Formé à l’Ecole du Théâtre Royal, Hans Brenaa rejoint la troupe en 1928 et devient le partenaire attitré de la grande ballerine Margot Lander ; il est nommé étoile en 1943. Après sa retraite de la scène en 1955, il sillonne le monde entier pour transmettre la technique de Bournonville et mettre en scène ses ballets.

Apôtre fougueux de la vraie grande danse, Hans Brenaa ne supportait pas le compromis, se servant de son sens de l’humour corrosif comme d’une épée. Pris de malaise en répétant une nouvelle production de La Kermesse à Bruges en 1988, il est mort sur le champ de bataille. L’interview que vous lirez ici, datée de mai 1987, est la dernière qu’il ait donnée.

Q/ Vaut-il la peine de se consacrer à l’étude de Bournonville aujourd’hui ?

R/ Je le sais et je le ressens : il est essentiel de le faire comprendre aux jeunes. Bournonville est au centre de tout ce qui fait le Danemark !

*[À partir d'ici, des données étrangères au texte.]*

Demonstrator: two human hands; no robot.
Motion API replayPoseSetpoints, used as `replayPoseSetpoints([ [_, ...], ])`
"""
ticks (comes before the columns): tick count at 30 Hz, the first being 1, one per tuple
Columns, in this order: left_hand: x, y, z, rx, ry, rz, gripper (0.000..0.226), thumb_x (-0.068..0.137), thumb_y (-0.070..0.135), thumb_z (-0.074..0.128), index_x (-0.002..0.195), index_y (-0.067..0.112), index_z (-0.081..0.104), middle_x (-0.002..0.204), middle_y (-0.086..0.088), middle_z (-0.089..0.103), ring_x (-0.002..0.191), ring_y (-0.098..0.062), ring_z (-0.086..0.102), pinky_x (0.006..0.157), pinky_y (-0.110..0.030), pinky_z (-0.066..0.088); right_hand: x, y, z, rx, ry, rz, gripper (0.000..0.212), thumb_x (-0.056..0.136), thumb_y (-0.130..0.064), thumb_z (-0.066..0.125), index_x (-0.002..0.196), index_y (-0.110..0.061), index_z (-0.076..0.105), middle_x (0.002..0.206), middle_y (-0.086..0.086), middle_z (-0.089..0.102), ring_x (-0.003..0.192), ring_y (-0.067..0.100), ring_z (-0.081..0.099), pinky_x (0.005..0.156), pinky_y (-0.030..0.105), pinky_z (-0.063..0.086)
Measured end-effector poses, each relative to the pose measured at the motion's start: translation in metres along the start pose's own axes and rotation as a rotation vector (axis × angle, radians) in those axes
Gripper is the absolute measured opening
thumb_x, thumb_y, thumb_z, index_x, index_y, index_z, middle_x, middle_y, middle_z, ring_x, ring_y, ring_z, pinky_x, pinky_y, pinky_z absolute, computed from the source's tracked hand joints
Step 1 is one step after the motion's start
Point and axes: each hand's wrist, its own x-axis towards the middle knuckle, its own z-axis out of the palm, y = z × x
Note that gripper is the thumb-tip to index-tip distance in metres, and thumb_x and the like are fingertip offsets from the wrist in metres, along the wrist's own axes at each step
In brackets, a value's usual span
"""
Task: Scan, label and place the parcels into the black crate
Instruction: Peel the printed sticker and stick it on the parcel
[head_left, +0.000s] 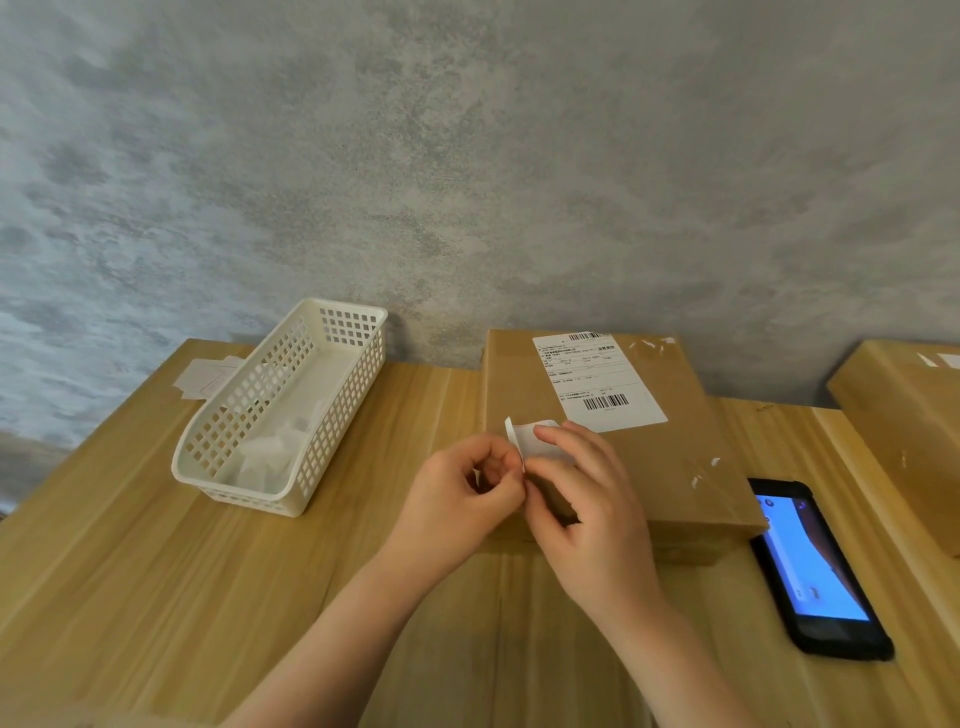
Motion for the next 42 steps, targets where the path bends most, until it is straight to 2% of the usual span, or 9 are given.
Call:
replayPoseSetpoints([
  [8, 0.001, -0.002, 0.001, 0.015, -0.003, 0.023, 0.014, 0.083, 0.005, 0.066, 0.076, 0.018, 0.065, 0.064, 0.008, 0.056, 0.059, -0.004, 0.047, 0.058, -0.020, 0.040, 0.001, -0.002, -0.002, 0.030, -0.001, 0.025, 0.018, 0.090, -0.020, 0.060, 0.095, -0.011, 0.075, 0.124, -0.002, 0.063, 0.127, 0.011, 0.050, 0.107, 0.018, 0.034],
  [11, 0.001, -0.006, 0.001, 0.001, -0.018, 0.058, 0.006, 0.084, 0.014, 0.063, 0.079, 0.016, 0.067, 0.066, 0.007, 0.057, 0.062, -0.005, 0.048, 0.059, -0.023, 0.041, 0.003, -0.003, -0.003, 0.057, -0.008, 0.061, 0.022, 0.093, -0.024, 0.056, 0.094, -0.013, 0.075, 0.122, -0.005, 0.064, 0.124, 0.010, 0.052, 0.104, 0.017, 0.036],
  [15, 0.000, -0.009, 0.000, -0.003, -0.063, 0.115, 0.014, 0.086, 0.027, 0.058, 0.086, 0.017, 0.068, 0.071, 0.004, 0.060, 0.066, -0.008, 0.050, 0.063, -0.027, 0.044, 0.005, -0.002, -0.004, 0.087, -0.021, 0.104, 0.024, 0.093, -0.029, 0.056, 0.091, -0.014, 0.075, 0.120, -0.008, 0.065, 0.123, 0.007, 0.052, 0.103, 0.016, 0.037],
  [18, 0.001, -0.011, -0.002, 0.000, -0.083, 0.121, 0.010, 0.089, 0.017, 0.058, 0.087, 0.015, 0.067, 0.071, 0.010, 0.058, 0.067, -0.007, 0.049, 0.065, -0.021, 0.042, 0.006, -0.002, -0.004, 0.086, -0.034, 0.105, 0.023, 0.092, -0.028, 0.056, 0.090, -0.014, 0.074, 0.119, -0.007, 0.065, 0.122, 0.008, 0.053, 0.103, 0.017, 0.037],
  [25, 0.000, -0.010, 0.000, 0.050, -0.081, 0.126, 0.016, 0.094, 0.002, 0.059, 0.087, 0.015, 0.066, 0.072, 0.005, 0.058, 0.068, -0.004, 0.048, 0.065, -0.015, 0.040, 0.005, -0.002, -0.002, 0.034, -0.044, 0.068, 0.022, 0.094, -0.023, 0.053, 0.094, -0.011, 0.071, 0.118, -0.003, 0.066, 0.123, 0.011, 0.053, 0.106, 0.019, 0.037],
  [30, -0.002, -0.011, 0.003, 0.111, -0.044, 0.165, 0.014, 0.091, 0.009, 0.060, 0.084, 0.020, 0.064, 0.073, 0.006, 0.058, 0.069, -0.006, 0.050, 0.064, -0.017, 0.040, 0.003, -0.003, 0.002, -0.003, -0.009, 0.049, 0.022, 0.094, -0.020, 0.054, 0.094, -0.008, 0.072, 0.115, 0.000, 0.067, 0.120, 0.014, 0.055, 0.105, 0.019, 0.037],
  [36, -0.002, -0.011, 0.006, 0.096, 0.010, 0.149, 0.005, 0.082, 0.021, 0.060, 0.079, 0.022, 0.063, 0.069, 0.005, 0.058, 0.066, -0.007, 0.051, 0.063, -0.029, 0.043, 0.002, -0.001, 0.003, -0.014, 0.007, 0.026, 0.021, 0.094, -0.018, 0.055, 0.094, -0.007, 0.072, 0.115, 0.000, 0.068, 0.119, 0.016, 0.056, 0.103, 0.020, 0.040],
  [39, -0.001, -0.011, 0.003, 0.067, -0.014, 0.135, 0.006, 0.080, 0.025, 0.059, 0.079, 0.022, 0.064, 0.070, 0.008, 0.059, 0.068, -0.004, 0.051, 0.065, -0.026, 0.043, 0.001, 0.000, 0.003, -0.009, 0.003, 0.019, 0.021, 0.094, -0.018, 0.055, 0.095, -0.008, 0.073, 0.116, 0.000, 0.068, 0.121, 0.016, 0.056, 0.103, 0.022, 0.041],
  [42, -0.001, -0.011, 0.001, 0.071, -0.032, 0.124, 0.006, 0.082, 0.017, 0.062, 0.081, 0.021, 0.067, 0.071, 0.006, 0.061, 0.069, -0.004, 0.052, 0.066, -0.024, 0.044, 0.000, -0.001, 0.001, -0.006, -0.006, 0.009, 0.021, 0.094, -0.019, 0.055, 0.097, -0.008, 0.073, 0.116, -0.001, 0.068, 0.121, 0.015, 0.056, 0.104, 0.021, 0.040],
])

Partout au monde, ils nous réclament. Mais comment faire, si nous ne prêtons pas l’attention nécessaire à Bournonville ? Donc je dis : nous ne pouvons nous permettre de modifier une virgule de ses pas ou de son style. Les jeunes ne peuvent le comprendre à moins de prendre, pratiquement tous les jours, les Leçons de Bournonville. S’il commence avec cela au Danemark, tout enfant, lorsqu’il aura 16 ou 18 ans saura très exactement ce qu’il faut faire, et nous pourrons le sauver et aussi, conseiller les étrangers.

De mon époque ne restent que très peu de vieillards en vie, qui connaissent vraiment son style et aussi ses ballets.

La même question se pose partout.

Voyez la Russie. Avant la Révolution, c’était une chose mais ensuite, lorsque les danseurs tels Anna Pavlova, Karsavina, sont partis, ils ont pris la science avec eux. Il ne restait plus en Russie que des jeunes. Certains sans doute savaient ce qu’il fallait faire. Mais ils ont néanmoins changé. J’entends les gens crier : « Ah ! Le style russe ! » Mais je demande, c’est quoi ? Voyez-vous, j’y suis allé à Saint-Petersbourg, et ils m’ont demandé d’enseigner. Dudinskaya, une des plus anciennes ballerines, qui connaît très bien l’ancien style russe m’a dit : « Les pas de Bournonville que tu enseignes sont des parents proches de notre ancien style. »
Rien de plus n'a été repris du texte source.